- Chechalk's signature, from the text of the Toronto Purchase.
- Born: c. 1770 Ontario, Canada
- Died: 1810 Ontario, Canada
- Other names: Chechock, Cheechock, Chehalk

= Chechalk =

Chief Chechalk (also recorded as Chechock, Cheechock, and Chehalk) (c. 1770–1810), was a 19th-century chief of the Mississauga Ojibwe. He was the head chief of the Mississaugas of the Credit from 1805 to 1810, proceeded by Wabanip and succeeded by James Ajetance.

== Life ==
Chechalk was one of the last Credit River chiefs to not convert to Christianity, dying before the arrival of the Methodist missionaries. He was a signatory on the Toronto Purchase (Treaty 13) and the Head of the Lake Treaty (Treaty 14), major land surrenders by the Mississaugas to the Colonial Government. He was vocal against the encroachment of his people's lands, telling the British in 1800 that their hunting grounds were "becoming confined and not fit for hunting."

Chechalk was a member of the Eagle clan, and his name is often translated as "crane" (Ajijaak) or "bird on the wing". The latter is an interpretation by Egerton Ryerson when the name was bestowed upon him by Ajetance at a council meeting in 1826.

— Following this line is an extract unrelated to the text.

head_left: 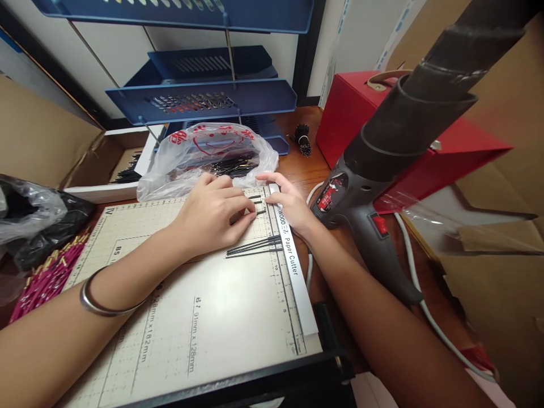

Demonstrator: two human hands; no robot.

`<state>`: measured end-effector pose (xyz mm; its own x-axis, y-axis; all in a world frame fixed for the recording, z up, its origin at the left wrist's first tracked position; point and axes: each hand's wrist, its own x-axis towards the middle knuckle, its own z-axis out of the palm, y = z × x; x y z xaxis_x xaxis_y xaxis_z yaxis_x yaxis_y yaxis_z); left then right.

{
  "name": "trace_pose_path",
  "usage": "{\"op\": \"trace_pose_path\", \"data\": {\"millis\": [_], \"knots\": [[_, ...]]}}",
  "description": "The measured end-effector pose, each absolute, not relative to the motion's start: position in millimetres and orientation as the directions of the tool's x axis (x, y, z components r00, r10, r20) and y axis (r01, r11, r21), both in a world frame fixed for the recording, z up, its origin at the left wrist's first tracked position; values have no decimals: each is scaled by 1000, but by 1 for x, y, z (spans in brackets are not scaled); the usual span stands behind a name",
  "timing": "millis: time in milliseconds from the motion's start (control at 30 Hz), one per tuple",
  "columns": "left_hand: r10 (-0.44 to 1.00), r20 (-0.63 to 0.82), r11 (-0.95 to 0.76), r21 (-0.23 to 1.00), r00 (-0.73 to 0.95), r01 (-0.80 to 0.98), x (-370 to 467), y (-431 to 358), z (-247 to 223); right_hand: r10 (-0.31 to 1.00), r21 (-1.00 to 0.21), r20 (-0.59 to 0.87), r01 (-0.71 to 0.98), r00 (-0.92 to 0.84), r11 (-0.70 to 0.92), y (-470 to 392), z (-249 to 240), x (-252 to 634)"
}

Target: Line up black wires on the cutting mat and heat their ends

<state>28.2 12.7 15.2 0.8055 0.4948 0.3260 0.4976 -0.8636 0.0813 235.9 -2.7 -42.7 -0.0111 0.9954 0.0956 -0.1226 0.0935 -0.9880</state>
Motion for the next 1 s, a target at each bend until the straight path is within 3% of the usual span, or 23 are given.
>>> {"op": "trace_pose_path", "data": {"millis": [400,567,1000], "knots": [[478,391,-855,4,786,518,27,17,9,988,-989,143,-48,-49,141,-2,-43,240],[471,401,-860,11,786,510,27,18,8,975,-979,203,-10,-87,203,-2,-45,242],[494,386,-853,42,779,520,26,17,9,978,-982,190,-12,-85,190,0,-48,241]]}}
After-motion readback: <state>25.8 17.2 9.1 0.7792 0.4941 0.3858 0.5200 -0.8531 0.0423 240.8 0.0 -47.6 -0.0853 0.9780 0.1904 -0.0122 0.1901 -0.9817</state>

His descendants continued to be band leaders, including his son James Chechalk (Manoonooding) who married Peter Jones's sister Catherine, along with his grandson John Chechalk. Some sources claim that Chechalk or his son James served in the War of 1812, but this is unlikely given their dates of birth and death.

== Legacy ==
Chechalk Trail in Mississauga is named in his honour.